SysIQ, Inc.
- Company type: Private company
- Industry: eCommerce
- Founded: 2000
- Headquarters: San Francisco, California, United States
- Key people: Igor Gorin, Founder & CEO; Ilya Vinogradsky, Founder & CTO; Roman Martynenko, Founder & CFO
- Website: sysiq.com

= SysIQ, Inc. =

SysIQ, Inc. is an electronic commerce provider based in San Francisco, California and offices overseas particularly in Ukraine. The company provides full range of custom services from development through marketing that includes system integration, search engine optimization and branding. Along with the Haas School of Business at the University of California, Berkeley SysIQ launched the Internet Consumer Purchase Behavior Study (ICPBS) - a first academic tool for evaluating user experience. In 2010 SysIQ developed an online Return on Investment calculation tool to help ecommerce retailers to determine possible ROI prior actually changing ecommerce website.

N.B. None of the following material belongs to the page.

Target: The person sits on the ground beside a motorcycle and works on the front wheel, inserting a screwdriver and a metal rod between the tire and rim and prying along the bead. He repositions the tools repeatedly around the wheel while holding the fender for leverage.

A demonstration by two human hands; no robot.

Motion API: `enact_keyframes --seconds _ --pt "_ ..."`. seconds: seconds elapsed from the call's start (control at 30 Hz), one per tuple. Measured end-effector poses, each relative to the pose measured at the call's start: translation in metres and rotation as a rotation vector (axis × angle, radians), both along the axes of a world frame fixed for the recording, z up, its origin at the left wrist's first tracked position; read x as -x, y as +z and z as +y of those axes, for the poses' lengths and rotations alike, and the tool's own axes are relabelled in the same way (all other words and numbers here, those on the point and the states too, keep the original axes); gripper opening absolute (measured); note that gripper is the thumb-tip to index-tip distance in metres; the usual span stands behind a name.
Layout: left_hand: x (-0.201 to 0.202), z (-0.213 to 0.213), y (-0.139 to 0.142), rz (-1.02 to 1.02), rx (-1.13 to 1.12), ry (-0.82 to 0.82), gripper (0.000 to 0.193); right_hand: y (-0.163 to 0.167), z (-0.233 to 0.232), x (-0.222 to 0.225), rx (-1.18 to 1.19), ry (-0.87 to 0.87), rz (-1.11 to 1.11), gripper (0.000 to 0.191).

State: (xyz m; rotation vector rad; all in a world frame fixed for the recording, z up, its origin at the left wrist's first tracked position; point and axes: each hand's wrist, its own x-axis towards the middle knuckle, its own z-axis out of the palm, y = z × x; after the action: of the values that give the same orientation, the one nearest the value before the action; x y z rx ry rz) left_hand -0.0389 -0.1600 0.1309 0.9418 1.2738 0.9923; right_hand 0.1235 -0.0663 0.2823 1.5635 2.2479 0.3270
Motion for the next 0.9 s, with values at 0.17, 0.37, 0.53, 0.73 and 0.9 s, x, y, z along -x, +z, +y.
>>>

In 2012 SysIQ developed first mobile device adapted website for restaurant equipment parts distributor with full online catalog.

==Clients==
SysIQ clients include Woodland Hills, Men's Wearhouse, Parts Town, Sam Ash Music, Gumps, Moss Motors and more.

==Notables==
Since 2010 SysIQ offers PIM system based on Heiler Product Management Platform for ecommerce with IBM WebSphere Commerce and Intershop Enfinity Suite combined.